Que se possa, em tese, terceirizar, ou seja, delegar à iniciativa privada funções que, a princípio e mesmo por natureza jurídico-social, são da atribuição exclusiva do Estado, como a educação, não há dúvida. Mas para que isso possa ocorrer é necessário que a Constituição o permita, ou não o vede expressamente. Portanto, o modelo de Estado que uma Constituição adota é de suma importância quando se trata de analisar esse fenômeno, cuja raiz é econômica, mas que deve receber do Direito uma análise que leve em conta aspectos que não são apenas constitucionais, mas também sociais e políticos, como ocorre com a questão da educação pública.
Importante observar que a nossa Constituição de 1988, ao tratar do tema da educação, demarcou o espaço que pode ser explorado diretamente pela iniciativa privada, não se tratando aí de delegação de uma função pública, senão que de uma função que pode ser exercida conjuntamente pelo Estado e particulares, dentro, contudo, de certos limites. O artigo 209 da Constituição de 1988 demarca esse espaço, como também o faz, por óbvio, em relação ao espaço em que a educação pública é de ser exercida exclusivamente pelo Estado, como se vê de seu artigo 208, não cabendo aí delegação, sobretudo no que concerne a atividades imanentes à educação, em que devem atuar aqueles princípios que a Constituição de 1988 estabelece por seu artigo 206.
Pois bem, o governo de um dos Estados-membros vem de apresentar à Assembleia Legislativa local um projeto de lei pelo qual atividades da educação pública devam ser terceirizadas, ou seja, delegadas à iniciativa privada. Importante observar que não se trata de projeto de lei que aumenta o espaço das escolas particulares, senão que o projeto quer modificar a natureza jurídica da educação pública, que passaria a ser objeto de delegação à iniciativa privada. O projeto de lei transmuda, portanto, a natureza jurídica da educação pública, tornando-a objeto de delegação para a iniciativa privada.
Essa questão nos conduz necessariamente a analisar se é constitucional esse projeto de lei, em um exame que passa pelo modelo de Estado brasileiro que a Constituição de 1988 efetivamente adota, moldado e estruturado pelos princípios que estão expressos no artigo 1o., dos quais se deve destacar o princípio da proteção à dignidade humana, em função do qual se deve pensar como construir uma sociedade livre, justa e solidária. Tivéssemos outro modelo de Estado, um Estado de feição liberal, e sobretudo esse princípio não poderia compor o texto constitucional. Mas não temos um Estado de feição liberal e é por isso que estão previstos em nossa Constituição princípios como o da proteção à dignidade humana.
Quando pensamos em educação pública, devemos considerar que, segundo a percuciente observação do conhecido filósofo, LOUIS ALTHUSSER, a escola é um dos aparelhos ideológicos do Estado e dos mais importantes, de maneira que adotar um ou outro modelo de escola pública tem importância fundamental. Como destaca ALTHUSSER, é a escola que ensina a “bem falar”, a “redigir bem”, mas também a “mandar bem”, no sentido de que dela sairão os futuros governantes, e são eles que determinarão qual a ideologia dominante e como ela poderá ser reproduzida na sociedade. É o que explica que a Constituição de 1988, sabendo da importância da escola como aparelho ideológico, tenha determinado qual o papel da escola pública em nossa sociedade, vedando a que se delegue à iniciativa privada suas funções, que devem ser exercidas exclusivamente pelo Estado.
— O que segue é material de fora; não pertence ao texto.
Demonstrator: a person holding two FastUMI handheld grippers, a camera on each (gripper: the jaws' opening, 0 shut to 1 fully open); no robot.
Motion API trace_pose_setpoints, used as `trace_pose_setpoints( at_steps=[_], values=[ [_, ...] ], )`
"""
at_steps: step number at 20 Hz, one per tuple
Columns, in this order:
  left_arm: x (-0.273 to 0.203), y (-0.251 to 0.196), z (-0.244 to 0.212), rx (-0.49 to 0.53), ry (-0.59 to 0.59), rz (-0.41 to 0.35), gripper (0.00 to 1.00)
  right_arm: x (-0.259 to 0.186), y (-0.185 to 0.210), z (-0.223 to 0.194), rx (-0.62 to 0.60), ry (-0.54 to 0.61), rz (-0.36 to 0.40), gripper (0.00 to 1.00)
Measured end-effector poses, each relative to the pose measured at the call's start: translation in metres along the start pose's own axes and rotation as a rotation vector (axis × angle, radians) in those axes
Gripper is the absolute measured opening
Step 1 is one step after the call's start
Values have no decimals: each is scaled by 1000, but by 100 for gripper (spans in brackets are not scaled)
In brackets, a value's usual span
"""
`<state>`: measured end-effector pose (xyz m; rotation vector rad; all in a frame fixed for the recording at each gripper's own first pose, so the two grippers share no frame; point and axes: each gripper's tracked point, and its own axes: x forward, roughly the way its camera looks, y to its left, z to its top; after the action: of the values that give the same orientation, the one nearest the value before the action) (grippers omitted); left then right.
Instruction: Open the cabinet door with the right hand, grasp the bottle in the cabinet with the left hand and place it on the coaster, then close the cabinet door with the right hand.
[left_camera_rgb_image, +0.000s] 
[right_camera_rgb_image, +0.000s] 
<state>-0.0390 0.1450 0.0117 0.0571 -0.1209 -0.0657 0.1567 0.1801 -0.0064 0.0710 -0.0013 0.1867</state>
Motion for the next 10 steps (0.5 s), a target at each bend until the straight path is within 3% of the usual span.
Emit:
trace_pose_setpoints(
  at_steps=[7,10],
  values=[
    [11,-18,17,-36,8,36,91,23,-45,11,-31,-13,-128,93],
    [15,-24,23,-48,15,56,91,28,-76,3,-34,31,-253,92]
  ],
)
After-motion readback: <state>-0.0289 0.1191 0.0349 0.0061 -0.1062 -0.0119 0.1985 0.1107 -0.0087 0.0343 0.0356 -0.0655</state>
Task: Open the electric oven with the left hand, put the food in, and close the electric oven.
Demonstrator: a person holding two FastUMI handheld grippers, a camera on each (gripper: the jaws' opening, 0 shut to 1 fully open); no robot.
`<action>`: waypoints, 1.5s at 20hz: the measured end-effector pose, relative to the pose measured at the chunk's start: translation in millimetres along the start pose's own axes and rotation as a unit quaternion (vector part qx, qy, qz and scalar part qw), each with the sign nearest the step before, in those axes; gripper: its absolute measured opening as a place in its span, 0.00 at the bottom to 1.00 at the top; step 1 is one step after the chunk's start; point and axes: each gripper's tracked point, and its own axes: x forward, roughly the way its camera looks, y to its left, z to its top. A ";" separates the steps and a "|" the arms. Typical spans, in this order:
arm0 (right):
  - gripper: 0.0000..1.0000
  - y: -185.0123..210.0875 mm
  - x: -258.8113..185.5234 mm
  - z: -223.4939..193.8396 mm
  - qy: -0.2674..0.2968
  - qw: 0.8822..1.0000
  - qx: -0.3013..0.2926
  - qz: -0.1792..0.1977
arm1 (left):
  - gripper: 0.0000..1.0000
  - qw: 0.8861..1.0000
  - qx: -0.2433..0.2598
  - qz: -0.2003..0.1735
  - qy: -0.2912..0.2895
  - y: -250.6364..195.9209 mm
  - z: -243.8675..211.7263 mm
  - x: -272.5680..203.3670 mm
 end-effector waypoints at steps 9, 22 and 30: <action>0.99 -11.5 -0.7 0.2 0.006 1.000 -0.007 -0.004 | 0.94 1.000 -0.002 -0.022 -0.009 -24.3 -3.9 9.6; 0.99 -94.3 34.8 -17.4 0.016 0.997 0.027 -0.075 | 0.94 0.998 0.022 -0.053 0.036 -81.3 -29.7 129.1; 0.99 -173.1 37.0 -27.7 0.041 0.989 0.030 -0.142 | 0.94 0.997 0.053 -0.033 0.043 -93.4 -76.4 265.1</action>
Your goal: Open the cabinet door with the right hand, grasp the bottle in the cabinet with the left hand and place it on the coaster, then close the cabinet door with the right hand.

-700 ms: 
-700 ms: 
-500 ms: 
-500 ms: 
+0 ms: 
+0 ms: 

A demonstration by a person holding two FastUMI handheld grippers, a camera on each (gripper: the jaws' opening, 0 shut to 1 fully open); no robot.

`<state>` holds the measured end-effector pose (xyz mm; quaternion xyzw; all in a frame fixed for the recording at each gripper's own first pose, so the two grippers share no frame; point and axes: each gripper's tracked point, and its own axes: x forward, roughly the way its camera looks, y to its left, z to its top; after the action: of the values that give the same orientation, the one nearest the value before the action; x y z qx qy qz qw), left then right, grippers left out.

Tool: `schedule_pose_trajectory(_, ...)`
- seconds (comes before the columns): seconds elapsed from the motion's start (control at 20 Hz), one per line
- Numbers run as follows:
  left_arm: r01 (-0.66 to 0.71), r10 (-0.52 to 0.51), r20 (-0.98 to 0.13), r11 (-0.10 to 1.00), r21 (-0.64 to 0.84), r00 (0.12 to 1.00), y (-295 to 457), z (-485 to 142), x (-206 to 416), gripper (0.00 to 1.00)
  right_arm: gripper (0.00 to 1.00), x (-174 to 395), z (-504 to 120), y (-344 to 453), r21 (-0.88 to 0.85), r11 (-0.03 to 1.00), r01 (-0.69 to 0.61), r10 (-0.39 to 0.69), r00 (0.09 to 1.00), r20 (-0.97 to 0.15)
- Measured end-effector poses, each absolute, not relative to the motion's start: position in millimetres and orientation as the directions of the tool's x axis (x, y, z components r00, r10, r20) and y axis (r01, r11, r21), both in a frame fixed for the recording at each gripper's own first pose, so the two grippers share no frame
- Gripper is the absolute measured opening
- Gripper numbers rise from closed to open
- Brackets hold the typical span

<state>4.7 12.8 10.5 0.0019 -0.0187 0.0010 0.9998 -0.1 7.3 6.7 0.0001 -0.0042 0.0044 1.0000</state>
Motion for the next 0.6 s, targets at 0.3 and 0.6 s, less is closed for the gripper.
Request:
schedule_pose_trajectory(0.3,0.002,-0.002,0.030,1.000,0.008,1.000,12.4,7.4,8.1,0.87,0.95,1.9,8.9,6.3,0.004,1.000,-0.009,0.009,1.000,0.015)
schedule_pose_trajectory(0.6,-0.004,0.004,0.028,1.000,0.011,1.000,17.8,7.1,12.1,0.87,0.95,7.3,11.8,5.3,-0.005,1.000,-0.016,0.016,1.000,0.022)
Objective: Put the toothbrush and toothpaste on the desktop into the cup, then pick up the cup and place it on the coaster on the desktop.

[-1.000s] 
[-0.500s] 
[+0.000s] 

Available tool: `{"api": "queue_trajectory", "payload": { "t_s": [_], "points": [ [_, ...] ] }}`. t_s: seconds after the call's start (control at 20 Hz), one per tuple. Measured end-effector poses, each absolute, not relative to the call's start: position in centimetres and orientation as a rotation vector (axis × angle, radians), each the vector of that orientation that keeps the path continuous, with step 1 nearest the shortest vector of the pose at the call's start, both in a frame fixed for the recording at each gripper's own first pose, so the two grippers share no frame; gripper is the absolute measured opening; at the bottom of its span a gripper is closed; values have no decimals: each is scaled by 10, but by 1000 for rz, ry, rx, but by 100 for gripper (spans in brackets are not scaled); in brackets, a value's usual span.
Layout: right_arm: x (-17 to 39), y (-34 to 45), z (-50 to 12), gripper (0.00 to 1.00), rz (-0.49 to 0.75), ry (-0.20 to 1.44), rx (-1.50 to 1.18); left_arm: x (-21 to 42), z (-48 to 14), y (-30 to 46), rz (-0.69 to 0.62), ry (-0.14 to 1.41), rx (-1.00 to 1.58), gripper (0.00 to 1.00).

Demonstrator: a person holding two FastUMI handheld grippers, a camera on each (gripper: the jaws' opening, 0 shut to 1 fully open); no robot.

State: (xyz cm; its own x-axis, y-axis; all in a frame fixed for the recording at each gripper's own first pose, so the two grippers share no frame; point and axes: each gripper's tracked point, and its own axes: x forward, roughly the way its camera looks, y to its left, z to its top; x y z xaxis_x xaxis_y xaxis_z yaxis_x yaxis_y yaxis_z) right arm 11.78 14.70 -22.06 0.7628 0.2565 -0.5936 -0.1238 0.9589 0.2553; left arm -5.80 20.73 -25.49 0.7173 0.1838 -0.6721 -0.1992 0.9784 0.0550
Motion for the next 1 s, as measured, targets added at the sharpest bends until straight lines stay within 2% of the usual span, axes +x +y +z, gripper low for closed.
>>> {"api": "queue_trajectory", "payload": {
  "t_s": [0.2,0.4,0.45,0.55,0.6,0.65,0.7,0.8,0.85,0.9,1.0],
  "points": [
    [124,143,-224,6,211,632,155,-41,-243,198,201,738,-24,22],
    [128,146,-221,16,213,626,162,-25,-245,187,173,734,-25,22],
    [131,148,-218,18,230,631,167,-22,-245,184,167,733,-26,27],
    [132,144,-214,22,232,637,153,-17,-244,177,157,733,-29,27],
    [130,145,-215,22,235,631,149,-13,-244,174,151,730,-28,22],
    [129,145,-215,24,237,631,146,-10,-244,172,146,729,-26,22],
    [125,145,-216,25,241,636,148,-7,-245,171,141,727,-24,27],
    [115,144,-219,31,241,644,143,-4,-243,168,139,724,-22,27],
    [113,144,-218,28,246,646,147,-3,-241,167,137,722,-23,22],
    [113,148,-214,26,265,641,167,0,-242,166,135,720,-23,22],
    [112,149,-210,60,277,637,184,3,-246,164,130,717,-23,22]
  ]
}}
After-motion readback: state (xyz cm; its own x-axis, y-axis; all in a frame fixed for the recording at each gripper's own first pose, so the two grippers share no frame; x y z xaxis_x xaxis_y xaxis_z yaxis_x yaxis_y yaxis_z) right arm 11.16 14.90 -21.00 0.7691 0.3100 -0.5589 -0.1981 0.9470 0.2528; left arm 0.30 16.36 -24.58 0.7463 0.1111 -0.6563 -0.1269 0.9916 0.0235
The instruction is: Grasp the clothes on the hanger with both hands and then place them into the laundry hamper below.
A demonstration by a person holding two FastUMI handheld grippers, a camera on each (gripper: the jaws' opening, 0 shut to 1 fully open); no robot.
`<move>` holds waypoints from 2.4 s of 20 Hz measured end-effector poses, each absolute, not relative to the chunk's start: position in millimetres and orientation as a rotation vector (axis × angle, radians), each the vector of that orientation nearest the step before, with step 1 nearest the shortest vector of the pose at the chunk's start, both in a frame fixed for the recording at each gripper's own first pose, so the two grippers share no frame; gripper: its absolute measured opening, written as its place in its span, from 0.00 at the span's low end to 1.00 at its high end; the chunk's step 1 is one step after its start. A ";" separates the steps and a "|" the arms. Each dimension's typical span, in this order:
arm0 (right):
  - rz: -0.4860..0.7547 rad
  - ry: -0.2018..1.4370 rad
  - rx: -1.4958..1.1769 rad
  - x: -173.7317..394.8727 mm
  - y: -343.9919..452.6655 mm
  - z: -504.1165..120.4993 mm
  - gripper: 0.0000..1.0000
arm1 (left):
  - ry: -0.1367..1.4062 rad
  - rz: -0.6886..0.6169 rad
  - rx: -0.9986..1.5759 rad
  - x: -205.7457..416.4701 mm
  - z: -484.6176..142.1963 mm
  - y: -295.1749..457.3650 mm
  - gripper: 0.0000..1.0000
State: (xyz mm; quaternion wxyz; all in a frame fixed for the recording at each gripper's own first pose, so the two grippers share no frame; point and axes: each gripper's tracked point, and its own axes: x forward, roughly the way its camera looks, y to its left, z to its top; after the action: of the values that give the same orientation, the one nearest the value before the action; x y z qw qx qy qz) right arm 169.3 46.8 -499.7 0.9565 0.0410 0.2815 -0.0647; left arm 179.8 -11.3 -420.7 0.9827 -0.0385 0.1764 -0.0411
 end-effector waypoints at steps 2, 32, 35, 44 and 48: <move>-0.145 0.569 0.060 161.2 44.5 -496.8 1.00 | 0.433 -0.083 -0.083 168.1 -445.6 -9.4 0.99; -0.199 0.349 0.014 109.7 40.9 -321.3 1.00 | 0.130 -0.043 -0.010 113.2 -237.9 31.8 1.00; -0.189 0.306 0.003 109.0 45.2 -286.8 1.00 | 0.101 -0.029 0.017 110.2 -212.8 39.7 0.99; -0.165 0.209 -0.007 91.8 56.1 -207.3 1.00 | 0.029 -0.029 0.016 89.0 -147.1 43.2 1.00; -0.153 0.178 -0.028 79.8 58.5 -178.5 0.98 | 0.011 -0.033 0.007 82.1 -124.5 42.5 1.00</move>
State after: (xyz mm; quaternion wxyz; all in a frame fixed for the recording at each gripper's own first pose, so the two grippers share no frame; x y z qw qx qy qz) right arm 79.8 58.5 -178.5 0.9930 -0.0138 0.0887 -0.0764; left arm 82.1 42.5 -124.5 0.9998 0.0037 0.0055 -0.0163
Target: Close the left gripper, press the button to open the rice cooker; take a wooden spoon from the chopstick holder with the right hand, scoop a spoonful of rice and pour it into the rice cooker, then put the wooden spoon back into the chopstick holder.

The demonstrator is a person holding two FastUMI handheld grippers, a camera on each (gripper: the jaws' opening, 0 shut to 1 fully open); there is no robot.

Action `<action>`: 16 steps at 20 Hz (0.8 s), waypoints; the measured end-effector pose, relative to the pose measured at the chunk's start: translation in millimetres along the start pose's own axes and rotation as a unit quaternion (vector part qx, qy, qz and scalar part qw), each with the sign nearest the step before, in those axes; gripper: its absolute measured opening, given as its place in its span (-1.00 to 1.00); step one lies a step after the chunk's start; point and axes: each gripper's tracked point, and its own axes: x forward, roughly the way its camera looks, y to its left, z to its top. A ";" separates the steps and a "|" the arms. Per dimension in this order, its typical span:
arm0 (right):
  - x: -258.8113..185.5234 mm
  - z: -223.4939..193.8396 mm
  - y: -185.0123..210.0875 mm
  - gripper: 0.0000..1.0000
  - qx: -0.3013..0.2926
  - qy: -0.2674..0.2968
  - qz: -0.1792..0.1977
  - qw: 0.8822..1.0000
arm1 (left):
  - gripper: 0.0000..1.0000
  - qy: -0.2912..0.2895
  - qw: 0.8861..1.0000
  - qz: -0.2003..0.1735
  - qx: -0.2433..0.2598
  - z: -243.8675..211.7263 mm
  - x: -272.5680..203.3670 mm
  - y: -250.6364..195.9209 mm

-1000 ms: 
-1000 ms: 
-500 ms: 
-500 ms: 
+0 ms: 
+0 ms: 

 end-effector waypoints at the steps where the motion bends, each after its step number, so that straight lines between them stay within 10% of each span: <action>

Destarte, se o Estado delega à iniciativa privada as funções que são típicas à escola pública, passando à iniciativa privada o controle da escola “pública” como aparelho ideológico do Estado, modifica-se em consequência a ideologia, e não será mais o Estado que estabelecerá essa ideologia. Conforme nos adverte ALTHUSSER: “nenhuma classe pode duravelmente deter o poder do Estado sem exercer simultaneamente a sua hegemonia sobre e nos Aparelhos Ideológicos do Estado”. A iniciativa privada sabe bem disso, e alguns governantes também.
Quanto ao argumento de que a escola pública atual não é eficiente, ele não pode justificar que se delegue à iniciativa privada uma função que é exclusivamente do Estado. Fosse a ineficiência o critério pelo qual se de poderia determinar a natureza jurídica de um serviço público, e no Brasil talvez nada mais deveria estar sob o controle do Estado, nem mesmo os poderes públicos. A questão não é, portanto, delegar uma atividade própria e exclusiva do Estado como é a escola pública porque é ineficiente, senão que fazer o necessário a que se possa alcançar o nível de qualidade, o que é sempre possível, bastando ver o que ocorreu com a pandemia e a qualidade atingida pelo Sistema Único de Saúde – SUS, acerca do qual, aliás, não se viu mais nenhum político pretendendo privatizá-lo.